I am an Anthony Bourdain enthusiast. I am not entirely sure how I go to be such a fan of his. It might have something to do with the fact that I like food, writing, and traveling. Mr. Bourdain does all three and I suppose the fact that I am a fan is particularly fitting.
I remember reading an article in a local magazine about Mr. Bourdain shortly after seeing him on Top Chef. He was talking about his life now and his wife and daughter. I thought it was sweet. The article only alluded to his past drug abuse and time spent in the kitchen. For the gory details, I had to do some research. This came in the form of reading his most recent book, Medium Raw: A Bloody Valentine to the World of Food and the People Who Cook. Arguably, I should have started with Kitchen Confidential, but I excel at doing the first part last.
I really enjoyed reading Medium Raw for several reasons. First, I like the way Mr. Bourdain writes. In one episode of “No Reservations,” his show on the Travel Channel, he talks about how he hasn’t learned anything about writing in all the time he’s been writing and publishing books. (He’s written 9 books.) He asserts that all he does it write how he talks. I teach writing and I tell my students that writing is a process and that you get better over time. I also tell them to never, ever write how they talk. It’s a recipe for disaster if one is aggressively inarticulate. Mr. Bourdain, however, is not. I like how he talks and when I read this book, I could hear him telling me his stories. I am a big fan of story telling.
The second reason I liked the book, and this may be a downfall for some, is that a lot of the stories he tells in the book, he has already shown the world through his travels on “No Reservations.” Because of that, I am sure he was writing this book as he was filming the last few seasons of his show. To me, filming the show was a form of prewriting and planning for this book. I don’t know if he planned it that way, but I am going to give him credit for it anyway. I am a visual learner and I found it really beneficial to read the book and be able to see the people he talked about, the food he ate, and the faces he made as he was eating these delectable dishes.
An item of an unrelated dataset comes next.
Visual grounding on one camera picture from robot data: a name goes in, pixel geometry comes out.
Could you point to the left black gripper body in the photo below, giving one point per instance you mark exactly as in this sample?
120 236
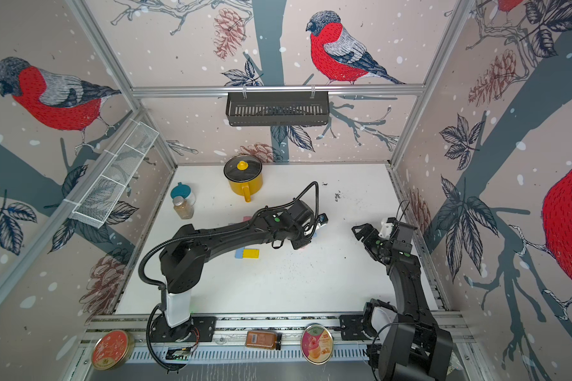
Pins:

I adored how he approached the subject of the amount of meat Americans consume and the alarming way our country produces meat through factory farming. I appreciate that he mentions Food, Inc. in this book. Though Mr. Bourdain is deeply offended by the principals of vegetarianism and veganism, he agrees that there is something really messed up with the way meat is handled in this country. Also, like a lot of people who cook, he is also offended by fast food entities and their genius marketing toward children. Rest assured, he and his wife are making strides to counteract said marketing when it comes to their daughter.
I will admit to falling asleep twice while reading this book, but it’s not because the book is didactic. Trust me, if I thought it was boring, I would have taken it back to the library days ago. (This is a lie. I live around the corner from my library and I have yet to return anything on time let alone early.) The middle chapters of the book namely, “‘Go Ask Alice'” and “‘Heroes and Villains'” were a bit long, but necessary to the success of the memoir. By the way, Alice Waters, though her visions for how we should all eat are noble, it is clear from Bourdain’s depiction of her that she has never been poor and been forced to buy inorganic produces flown in from Guatemala. For that, she needs to have a seat.
One of the things I like about Mr. Bourdain’s “No Reservations” is that he spends a lot of time eating with the locals in establishments where poor people often eat. He is constantly talking about how the foods he eats in places like Azores, Panama, and Istanbul are all foods that people had to eat out of necessity because they couldn’t afford the kind of fine dining he writes about in Medium Raw. In the episode filmed in South Carolina, he mentioned how the flavors were African, meaning they were brought over by enslaved people. The folks he was talking to grew visibly uncomfortable at his repeated allusions to the legacy of slavery. Over shrimp and grits, the preacher he was talking to implied that the enslaved Africans came here voluntarily and offered up their culinary bounty. That was so odd. Anyway, I think it’s a brilliant juxtaposition. I think it puts him in a position to be more objective about the places in which he dines. I’ve seen him eat on Top Chef and his reaction is nothing compared to when he was eating a pig’s head in a rough neighborhood in Argentina. Maybe it’s TV magic. Maybe it’s not appropriate to make the “O” face when you’re a guest judge on a prime time TV show. Maybe he was just being polite because he was surrounded by locals at these places. I’m not sure. What I do know is that Mr. Bourbain has a genuine love of food that shows on his face and in his writing.
I don’t watch a lot of TV. In fact, I don’t own a TV. I have a Netflix account and try as I might, I can only manage to watch things that are educational. Except for the seasons that are not available for instant view, I have watched almost every episode of every season of “No Reservations.” Watching the show and listening to Mr. Bourdain has exposed me to foods and cultures I am still too broke to be able to experience on my own. Likewise, Medium Raw has exposed me to fine dining in restaurants in which I will never dine. And I think that’s cool.
If you are in the Philadelphia area and you don’t have Valentine’s Day plans, Mr. Bourdain will be speaking at the Keswick Theater in Glenside, PA. If you happen to go out and see him, tell him I said hi and thanks.